--- The data ---
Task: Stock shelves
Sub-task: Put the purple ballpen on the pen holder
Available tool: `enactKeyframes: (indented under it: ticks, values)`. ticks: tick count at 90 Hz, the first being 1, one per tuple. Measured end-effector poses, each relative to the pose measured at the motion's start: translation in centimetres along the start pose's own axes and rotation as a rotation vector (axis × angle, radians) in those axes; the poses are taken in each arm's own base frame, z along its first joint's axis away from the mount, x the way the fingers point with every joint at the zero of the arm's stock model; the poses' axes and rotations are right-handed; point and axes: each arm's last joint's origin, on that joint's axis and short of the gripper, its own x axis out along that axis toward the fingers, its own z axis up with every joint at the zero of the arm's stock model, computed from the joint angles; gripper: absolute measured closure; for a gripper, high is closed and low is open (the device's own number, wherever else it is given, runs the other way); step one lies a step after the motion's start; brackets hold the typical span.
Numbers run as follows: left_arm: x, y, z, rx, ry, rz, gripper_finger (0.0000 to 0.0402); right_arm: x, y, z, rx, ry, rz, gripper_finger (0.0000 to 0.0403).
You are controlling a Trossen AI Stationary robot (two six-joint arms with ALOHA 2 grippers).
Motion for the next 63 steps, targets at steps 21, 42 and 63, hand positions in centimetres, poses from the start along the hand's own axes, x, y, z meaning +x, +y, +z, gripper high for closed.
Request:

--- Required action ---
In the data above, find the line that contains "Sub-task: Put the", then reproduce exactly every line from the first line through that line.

--- Solution to this task ---
Task: Stock shelves
Sub-task: Put the purple ballpen on the pen holder

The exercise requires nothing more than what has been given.